● **ABOUT THIS TASK**: Verbatim copy without images: return all of the data as it stands.

(Dataset records)

□ □ □

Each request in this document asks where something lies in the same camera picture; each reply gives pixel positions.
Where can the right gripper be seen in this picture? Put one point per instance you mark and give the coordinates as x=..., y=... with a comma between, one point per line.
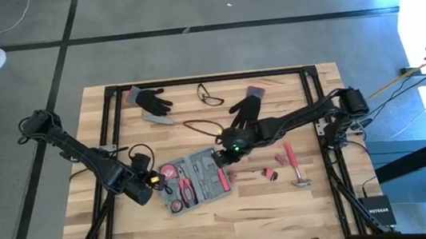
x=253, y=137

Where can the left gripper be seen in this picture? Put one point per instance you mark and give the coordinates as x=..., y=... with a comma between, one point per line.
x=142, y=188

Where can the grey plastic tool case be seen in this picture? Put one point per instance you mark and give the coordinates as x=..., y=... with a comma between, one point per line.
x=208, y=184

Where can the red tool with white label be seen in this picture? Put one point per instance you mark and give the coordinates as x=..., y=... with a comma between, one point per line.
x=168, y=172

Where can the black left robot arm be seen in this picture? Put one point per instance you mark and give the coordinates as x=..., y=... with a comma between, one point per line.
x=80, y=154

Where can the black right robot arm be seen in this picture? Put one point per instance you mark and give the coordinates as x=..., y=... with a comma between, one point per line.
x=301, y=115

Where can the small pink tool piece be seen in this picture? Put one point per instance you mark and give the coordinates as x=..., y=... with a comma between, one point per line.
x=232, y=175

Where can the red and black utility knife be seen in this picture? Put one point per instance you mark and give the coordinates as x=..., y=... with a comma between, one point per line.
x=269, y=174

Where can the black work glove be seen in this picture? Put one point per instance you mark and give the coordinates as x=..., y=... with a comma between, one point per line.
x=248, y=109
x=152, y=102

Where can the black-framed safety glasses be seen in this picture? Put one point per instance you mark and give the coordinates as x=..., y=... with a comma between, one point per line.
x=213, y=101

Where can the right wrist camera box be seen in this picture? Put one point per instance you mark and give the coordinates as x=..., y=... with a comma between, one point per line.
x=235, y=141

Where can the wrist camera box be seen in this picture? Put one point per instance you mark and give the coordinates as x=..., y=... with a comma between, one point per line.
x=140, y=162
x=235, y=141

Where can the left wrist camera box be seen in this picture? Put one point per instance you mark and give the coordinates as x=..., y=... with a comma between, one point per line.
x=140, y=162

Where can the black metal table frame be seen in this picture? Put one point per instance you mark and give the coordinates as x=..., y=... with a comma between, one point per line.
x=208, y=78

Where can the black Netgear network switch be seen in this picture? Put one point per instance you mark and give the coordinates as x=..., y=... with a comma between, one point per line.
x=378, y=211

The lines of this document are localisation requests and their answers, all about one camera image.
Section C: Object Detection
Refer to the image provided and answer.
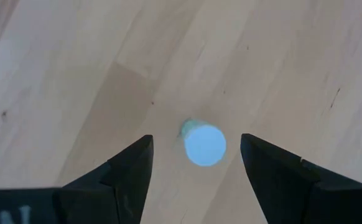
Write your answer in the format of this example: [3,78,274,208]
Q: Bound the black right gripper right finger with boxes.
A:
[239,133,321,224]

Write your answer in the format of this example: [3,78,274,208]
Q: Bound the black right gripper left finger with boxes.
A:
[61,134,154,224]

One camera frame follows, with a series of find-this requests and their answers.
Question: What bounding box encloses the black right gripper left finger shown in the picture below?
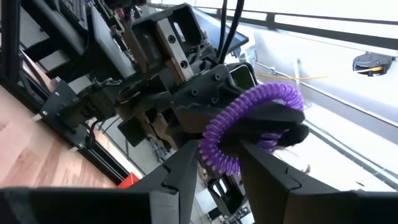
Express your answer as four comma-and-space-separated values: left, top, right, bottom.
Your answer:
0, 139, 200, 224

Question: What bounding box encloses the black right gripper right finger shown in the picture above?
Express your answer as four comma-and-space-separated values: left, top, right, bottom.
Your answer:
239, 141, 398, 224

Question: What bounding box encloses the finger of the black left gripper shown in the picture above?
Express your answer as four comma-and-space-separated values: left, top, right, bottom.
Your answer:
219, 101, 310, 150
172, 63, 246, 134

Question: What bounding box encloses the purple coil wristband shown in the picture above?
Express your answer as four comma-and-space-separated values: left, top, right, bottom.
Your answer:
198, 82, 305, 177

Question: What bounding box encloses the orange plastic basket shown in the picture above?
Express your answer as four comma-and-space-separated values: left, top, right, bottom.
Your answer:
117, 172, 141, 190

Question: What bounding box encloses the grey computer box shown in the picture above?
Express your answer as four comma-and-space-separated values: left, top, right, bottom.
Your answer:
90, 6, 137, 78

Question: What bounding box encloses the black ceiling device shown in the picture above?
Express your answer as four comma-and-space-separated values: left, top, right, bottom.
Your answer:
352, 51, 396, 77

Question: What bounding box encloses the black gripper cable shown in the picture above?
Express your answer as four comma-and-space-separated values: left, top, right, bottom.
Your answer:
216, 0, 246, 65

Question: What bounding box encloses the black aluminium table frame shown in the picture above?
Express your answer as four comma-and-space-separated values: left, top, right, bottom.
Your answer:
0, 0, 144, 187

□ □ □

● **ANSWER TO THIS PROBLEM**:
Each request in this document asks where something lies in the same camera picture; each reply gives pixel positions.
Where can the right gripper be seen in this picture? Put one point per instance you mark and give the coordinates as x=..., y=... with a comma between, one point per line.
x=253, y=137

Where can the left gripper be seen in this picture? Put one point per instance you mark and give the coordinates as x=..., y=... with a comma between, one point per line.
x=142, y=188

Where can the grey plastic tool case be seen in this picture? Put one point per instance you mark and give the coordinates as x=..., y=... with a comma between, one point per line.
x=208, y=184

Where can the red tool with white label be seen in this picture? Put one point per instance you mark and give the coordinates as x=..., y=... with a comma between, one point per line.
x=168, y=172

Where can the black left robot arm be seen in this picture? Put one point per instance you mark and give the coordinates as x=..., y=... with a comma between, one point per line.
x=80, y=154

Where can the black right robot arm be seen in this picture? Put one point per instance you mark and give the coordinates as x=..., y=... with a comma between, one point per line.
x=301, y=115

Where can the small pink tool piece be seen in this picture? Put one point per instance you mark and give the coordinates as x=..., y=... with a comma between, one point per line.
x=232, y=175

Where can the red and black utility knife be seen in this picture? Put one point per instance you mark and give the coordinates as x=..., y=... with a comma between, one point per line.
x=269, y=174

Where can the black work glove be seen in this picture? Put one point per instance you mark and give the coordinates as x=..., y=... with a comma between, one point per line.
x=248, y=109
x=152, y=102

Where can the black-framed safety glasses be seen in this picture? Put one point per instance you mark and give the coordinates as x=..., y=... with a comma between, one point per line.
x=213, y=101

Where can the right wrist camera box be seen in this picture? Put one point per instance you mark and give the coordinates as x=..., y=... with a comma between, one point per line.
x=235, y=141

Where can the wrist camera box be seen in this picture? Put one point per instance you mark and give the coordinates as x=..., y=... with a comma between, one point per line.
x=140, y=162
x=235, y=141

Where can the left wrist camera box be seen in this picture? Put one point per instance you mark and give the coordinates as x=..., y=... with a comma between, one point per line.
x=140, y=162

Where can the black metal table frame be seen in this picture? Put one point per instance you mark and give the coordinates as x=..., y=... with a comma between, one point per line.
x=208, y=78

Where can the black Netgear network switch be seen in this picture? Put one point per instance you mark and give the coordinates as x=..., y=... with a comma between, one point per line.
x=378, y=211

The lines of this document are localisation requests and their answers, all about one camera image.
Section C: Object Detection
Refer to the image provided and answer.
Write your answer in the format of this example: [3,78,274,208]
Q: Bound the black right gripper right finger with boxes.
A:
[239,133,321,224]

Write your answer in the format of this example: [3,78,274,208]
Q: Bound the black right gripper left finger with boxes.
A:
[61,134,154,224]

One camera frame follows, with a series of find-this requests and their answers.
Question: What bounding box encloses the black right gripper left finger shown in the picture below?
Express your answer as four comma-and-space-separated values: left, top, right, bottom.
Your answer:
0, 139, 200, 224

Question: What bounding box encloses the black right gripper right finger shown in the picture above?
Express your answer as four comma-and-space-separated values: left, top, right, bottom.
Your answer:
239, 141, 398, 224

Question: What bounding box encloses the finger of the black left gripper shown in the picture above?
Express your answer as four comma-and-space-separated values: left, top, right, bottom.
Your answer:
219, 101, 310, 150
172, 63, 246, 134

Question: What bounding box encloses the purple coil wristband shown in the picture above?
Express your answer as four comma-and-space-separated values: left, top, right, bottom.
Your answer:
198, 82, 305, 177

Question: What bounding box encloses the orange plastic basket shown in the picture above?
Express your answer as four comma-and-space-separated values: left, top, right, bottom.
Your answer:
117, 172, 141, 190

Question: What bounding box encloses the grey computer box shown in the picture above?
Express your answer as four comma-and-space-separated values: left, top, right, bottom.
Your answer:
90, 6, 137, 78

Question: What bounding box encloses the black ceiling device shown in the picture above?
Express your answer as four comma-and-space-separated values: left, top, right, bottom.
Your answer:
352, 51, 396, 77

Question: What bounding box encloses the black gripper cable shown in the picture above?
Express your answer as four comma-and-space-separated values: left, top, right, bottom.
Your answer:
216, 0, 246, 65

Question: What bounding box encloses the black aluminium table frame shown in the picture above?
Express your answer as four comma-and-space-separated values: left, top, right, bottom.
Your answer:
0, 0, 144, 187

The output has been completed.